TASK STATEMENT ->
Output exactly the lines below, starting with the line that has "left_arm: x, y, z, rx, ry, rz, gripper" and going on through the line that has "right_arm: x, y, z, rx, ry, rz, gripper", both included, and no other lines.

DATA PROVIDED ->
▬▬▬▬▬▬

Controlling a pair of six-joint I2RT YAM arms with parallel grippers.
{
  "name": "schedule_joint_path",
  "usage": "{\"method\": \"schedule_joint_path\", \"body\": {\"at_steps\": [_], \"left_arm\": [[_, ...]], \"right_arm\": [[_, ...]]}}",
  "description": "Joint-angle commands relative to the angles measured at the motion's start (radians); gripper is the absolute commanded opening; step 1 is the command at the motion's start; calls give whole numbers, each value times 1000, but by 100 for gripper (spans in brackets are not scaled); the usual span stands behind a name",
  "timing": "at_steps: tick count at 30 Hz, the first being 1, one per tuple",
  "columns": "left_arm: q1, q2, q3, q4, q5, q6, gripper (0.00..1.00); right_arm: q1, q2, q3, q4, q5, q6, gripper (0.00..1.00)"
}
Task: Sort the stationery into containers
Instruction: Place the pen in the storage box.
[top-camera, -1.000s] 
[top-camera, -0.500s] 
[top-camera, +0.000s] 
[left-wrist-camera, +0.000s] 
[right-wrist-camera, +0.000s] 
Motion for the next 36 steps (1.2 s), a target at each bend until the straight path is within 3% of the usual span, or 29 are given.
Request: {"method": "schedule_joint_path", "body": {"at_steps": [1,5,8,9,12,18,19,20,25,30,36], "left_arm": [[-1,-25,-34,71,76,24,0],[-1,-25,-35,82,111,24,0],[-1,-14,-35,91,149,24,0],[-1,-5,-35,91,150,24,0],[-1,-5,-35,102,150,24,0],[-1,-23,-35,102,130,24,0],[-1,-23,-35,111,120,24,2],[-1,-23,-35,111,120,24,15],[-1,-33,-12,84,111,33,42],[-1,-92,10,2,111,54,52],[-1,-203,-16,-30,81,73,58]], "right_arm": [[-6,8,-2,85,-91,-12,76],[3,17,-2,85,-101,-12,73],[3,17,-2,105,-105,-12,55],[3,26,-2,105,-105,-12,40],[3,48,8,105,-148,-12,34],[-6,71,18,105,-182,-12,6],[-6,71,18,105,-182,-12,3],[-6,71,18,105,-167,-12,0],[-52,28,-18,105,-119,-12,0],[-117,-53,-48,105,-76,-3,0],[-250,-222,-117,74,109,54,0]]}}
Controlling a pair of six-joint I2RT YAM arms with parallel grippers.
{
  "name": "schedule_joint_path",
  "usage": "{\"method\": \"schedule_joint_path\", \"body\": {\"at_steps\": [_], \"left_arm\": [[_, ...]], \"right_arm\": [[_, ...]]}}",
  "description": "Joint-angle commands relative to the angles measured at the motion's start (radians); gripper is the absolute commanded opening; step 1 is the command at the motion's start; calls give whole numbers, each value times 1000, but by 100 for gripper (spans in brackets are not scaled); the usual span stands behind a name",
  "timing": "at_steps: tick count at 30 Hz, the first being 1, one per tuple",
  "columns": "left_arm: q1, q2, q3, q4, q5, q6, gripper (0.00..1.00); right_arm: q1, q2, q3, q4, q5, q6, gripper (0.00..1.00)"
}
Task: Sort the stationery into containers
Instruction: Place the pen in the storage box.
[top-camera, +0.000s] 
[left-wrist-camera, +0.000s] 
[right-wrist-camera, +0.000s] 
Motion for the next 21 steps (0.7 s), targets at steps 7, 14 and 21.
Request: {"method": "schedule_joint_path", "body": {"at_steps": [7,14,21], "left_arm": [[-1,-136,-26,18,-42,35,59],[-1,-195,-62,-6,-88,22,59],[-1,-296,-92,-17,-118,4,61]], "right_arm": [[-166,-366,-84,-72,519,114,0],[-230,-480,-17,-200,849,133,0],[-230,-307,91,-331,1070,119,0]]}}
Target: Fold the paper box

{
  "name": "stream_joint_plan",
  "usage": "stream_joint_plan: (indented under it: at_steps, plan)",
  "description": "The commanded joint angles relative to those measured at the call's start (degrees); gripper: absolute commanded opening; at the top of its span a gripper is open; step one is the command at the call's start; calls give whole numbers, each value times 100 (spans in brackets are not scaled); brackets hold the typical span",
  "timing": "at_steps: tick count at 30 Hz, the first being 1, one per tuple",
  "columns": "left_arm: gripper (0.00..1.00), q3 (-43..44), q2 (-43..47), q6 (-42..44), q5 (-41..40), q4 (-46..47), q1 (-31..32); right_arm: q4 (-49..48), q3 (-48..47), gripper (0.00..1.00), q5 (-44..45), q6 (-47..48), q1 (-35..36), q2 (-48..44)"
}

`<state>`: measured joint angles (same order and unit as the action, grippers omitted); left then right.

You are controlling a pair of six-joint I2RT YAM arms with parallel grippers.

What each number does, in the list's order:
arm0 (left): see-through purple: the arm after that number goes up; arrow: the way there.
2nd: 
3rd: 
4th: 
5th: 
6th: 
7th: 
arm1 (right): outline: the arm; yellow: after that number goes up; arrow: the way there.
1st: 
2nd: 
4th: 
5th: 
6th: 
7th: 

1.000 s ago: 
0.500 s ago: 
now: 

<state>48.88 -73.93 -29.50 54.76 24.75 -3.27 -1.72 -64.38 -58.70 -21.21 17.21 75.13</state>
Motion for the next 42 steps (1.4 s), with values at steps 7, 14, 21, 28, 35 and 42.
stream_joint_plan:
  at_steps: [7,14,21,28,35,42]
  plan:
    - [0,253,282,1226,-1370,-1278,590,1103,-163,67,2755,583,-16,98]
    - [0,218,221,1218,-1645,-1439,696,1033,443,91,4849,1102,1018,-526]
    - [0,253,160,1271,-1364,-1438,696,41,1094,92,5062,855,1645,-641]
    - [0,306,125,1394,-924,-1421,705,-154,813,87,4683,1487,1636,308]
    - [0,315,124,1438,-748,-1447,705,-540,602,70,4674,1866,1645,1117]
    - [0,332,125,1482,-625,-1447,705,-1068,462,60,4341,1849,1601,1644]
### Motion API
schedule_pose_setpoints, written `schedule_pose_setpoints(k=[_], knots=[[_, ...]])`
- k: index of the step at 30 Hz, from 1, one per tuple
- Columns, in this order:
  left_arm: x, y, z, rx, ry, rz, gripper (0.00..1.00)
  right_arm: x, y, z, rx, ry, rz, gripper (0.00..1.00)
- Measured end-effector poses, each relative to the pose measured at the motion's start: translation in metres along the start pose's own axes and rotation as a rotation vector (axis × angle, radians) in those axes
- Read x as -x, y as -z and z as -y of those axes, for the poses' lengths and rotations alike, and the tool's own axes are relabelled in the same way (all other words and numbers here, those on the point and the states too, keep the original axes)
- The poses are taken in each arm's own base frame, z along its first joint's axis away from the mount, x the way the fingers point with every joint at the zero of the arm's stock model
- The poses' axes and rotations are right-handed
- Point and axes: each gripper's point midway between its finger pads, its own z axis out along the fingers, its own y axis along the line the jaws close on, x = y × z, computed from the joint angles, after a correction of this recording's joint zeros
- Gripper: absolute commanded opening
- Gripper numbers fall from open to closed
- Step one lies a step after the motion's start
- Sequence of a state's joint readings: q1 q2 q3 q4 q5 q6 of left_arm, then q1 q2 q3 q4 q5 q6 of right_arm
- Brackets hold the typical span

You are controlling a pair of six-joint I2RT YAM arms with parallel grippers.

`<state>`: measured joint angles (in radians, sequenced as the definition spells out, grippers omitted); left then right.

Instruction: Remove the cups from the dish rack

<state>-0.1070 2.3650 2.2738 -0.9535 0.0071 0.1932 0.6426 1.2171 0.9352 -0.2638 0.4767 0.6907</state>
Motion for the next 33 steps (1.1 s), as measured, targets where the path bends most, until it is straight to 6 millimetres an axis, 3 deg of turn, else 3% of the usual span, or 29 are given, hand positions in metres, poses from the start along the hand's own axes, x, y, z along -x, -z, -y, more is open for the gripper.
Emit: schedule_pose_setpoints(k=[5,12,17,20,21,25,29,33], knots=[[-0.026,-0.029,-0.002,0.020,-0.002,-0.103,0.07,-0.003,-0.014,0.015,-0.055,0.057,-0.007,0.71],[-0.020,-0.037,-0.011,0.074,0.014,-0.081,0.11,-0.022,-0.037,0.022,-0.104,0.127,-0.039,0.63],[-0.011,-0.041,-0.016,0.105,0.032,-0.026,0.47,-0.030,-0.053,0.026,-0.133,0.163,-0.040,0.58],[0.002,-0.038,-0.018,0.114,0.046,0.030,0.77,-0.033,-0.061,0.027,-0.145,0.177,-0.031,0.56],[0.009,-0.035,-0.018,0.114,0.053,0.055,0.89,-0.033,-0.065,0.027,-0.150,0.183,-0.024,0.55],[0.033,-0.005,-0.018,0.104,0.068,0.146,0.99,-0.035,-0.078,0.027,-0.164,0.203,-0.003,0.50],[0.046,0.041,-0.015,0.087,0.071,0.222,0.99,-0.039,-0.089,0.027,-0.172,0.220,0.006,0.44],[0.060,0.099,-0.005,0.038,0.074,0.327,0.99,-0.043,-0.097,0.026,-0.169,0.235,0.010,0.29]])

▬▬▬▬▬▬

EXERCISE RESPONSE ->
  left_arm: x, y, z, rx, ry, rz, gripper (0.00..1.00)
  right_arm: x, y, z, rx, ry, rz, gripper (0.00..1.00)

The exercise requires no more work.